É bastante conhecido o começo de A metamorfose: a personagem Gregor Sansa acorda transformado em barata. Na verdade, o inseto em que ele se metamorfoseia não é especificado; a barata foi eleita como representação nas versões visuais pela semelhança da descrição. Daí já percebemos como é forte a associação popular da barata a um dos maiores graus de asquerosidade possíveis. Depois de virar inseto, Gregor passa a ser discriminado e segregado pela própria família, pois se torna motivo de vergonha e repulsa. Só então ele consegue perceber o verdadeiro caráter das pessoas com quem convivia, por quem acreditava ser amado e compreendido. A metamorfose, nesse caso, pode ser interpretada como uma metáfora para uma doença ou qualquer outra condição física/emocional que não fosse bem aceita pela sociedade, até como uma homossexualidade, por exemplo. E a visão de mundo kafkaniana é predominantemente negativa. A sociedade esmaga o homem, assim como nós esmagamos as baratas.

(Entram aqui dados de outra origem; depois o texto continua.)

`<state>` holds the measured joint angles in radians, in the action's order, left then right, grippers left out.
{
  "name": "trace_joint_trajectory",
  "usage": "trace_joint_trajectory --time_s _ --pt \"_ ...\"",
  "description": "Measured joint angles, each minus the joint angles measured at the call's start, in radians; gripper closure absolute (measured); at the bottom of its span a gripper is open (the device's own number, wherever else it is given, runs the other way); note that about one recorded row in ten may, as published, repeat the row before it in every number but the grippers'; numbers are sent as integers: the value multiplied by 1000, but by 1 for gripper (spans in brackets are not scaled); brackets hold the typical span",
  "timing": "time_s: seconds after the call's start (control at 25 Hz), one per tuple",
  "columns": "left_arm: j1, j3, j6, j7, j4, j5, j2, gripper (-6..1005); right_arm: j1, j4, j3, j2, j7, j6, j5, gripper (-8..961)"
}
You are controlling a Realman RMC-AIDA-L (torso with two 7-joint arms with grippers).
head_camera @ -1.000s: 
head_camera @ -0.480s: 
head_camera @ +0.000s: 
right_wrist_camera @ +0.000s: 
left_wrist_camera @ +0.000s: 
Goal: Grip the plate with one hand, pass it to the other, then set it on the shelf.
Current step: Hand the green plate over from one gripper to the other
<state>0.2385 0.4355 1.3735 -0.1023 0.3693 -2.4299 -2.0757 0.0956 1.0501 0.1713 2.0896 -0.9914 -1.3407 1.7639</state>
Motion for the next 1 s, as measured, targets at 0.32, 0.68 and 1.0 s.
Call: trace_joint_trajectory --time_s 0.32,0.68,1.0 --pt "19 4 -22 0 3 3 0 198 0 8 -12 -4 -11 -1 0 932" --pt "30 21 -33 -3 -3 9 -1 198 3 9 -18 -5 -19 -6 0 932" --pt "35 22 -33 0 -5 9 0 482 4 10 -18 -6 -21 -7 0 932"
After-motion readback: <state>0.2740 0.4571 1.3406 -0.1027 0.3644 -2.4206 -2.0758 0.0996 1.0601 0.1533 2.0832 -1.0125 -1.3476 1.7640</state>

Já Lispector apresenta um lado diferente da questão. Em A paixão segundo G.H., a personagem-título, enquanto arruma o quarto da empregada que se demitiu,  se depara com uma barata saindo de dentro do armário e tem uma daquelas famosas (e maravilhosas) epifanias claricianas. Ela começa a refletir sobre toda sua vida e analisar seus erros e sua personalidade, sentindo que uma grande transformação está se fazendo dentro de si. Quem é G.H., além do nome escrito nas valises? Por que ela tem tanto medo da barata, um ser vivo como ela, que respira, se locomove e morre como ela? O que há de tão infernal e divino nesse ser repugnante? O que há de tão proibido e intocável nesse ser fascinante? G.H. mata a barata ao imprensá-la com a porta do armário. Ela observa longamente a barata dar seus últimos suspiros enquanto a gosma branca de dentro dela jorra e vai ficando amarelada. Então, extasiada, atraída pelo inseto, ela se aproxima e, num louco devaneio, suga um pouco da gosma. Eu sei, a cena é intragável. Mas é melhor tentar pensar pelo viés da metáfora. A barata representa a parte incômoda da vida, que precisa ser encarada. Ela é aquele medo que nos paralisa, nos impede de criar asas. G.H. aceita, enfim, o mistério de viver, adquirindo a sensação de estar mais madura, mais preparada para os desafios diários e em uma maior sintonia com o mundo após a sua jornada. Aqui, portanto, há um desfecho que pode ser considerado positivo. A barata é um mal necessário.

Apesar de distintas em sua essência, as utilizações do inseto pelos dois autores acontecem no mesmo contexto de transgressão. Transformar-se em barata, de forma literal ou simbólica, é uma punição, uma missão ou uma bênção inevitável. Assumir a existência da barata ou assumir-se barata tem um preço alto, que é preciso pagar. Afinal, todo mundo tem o seu lado “barata”, com o qual é obrigado a lidar, de alguma forma, em algum momento.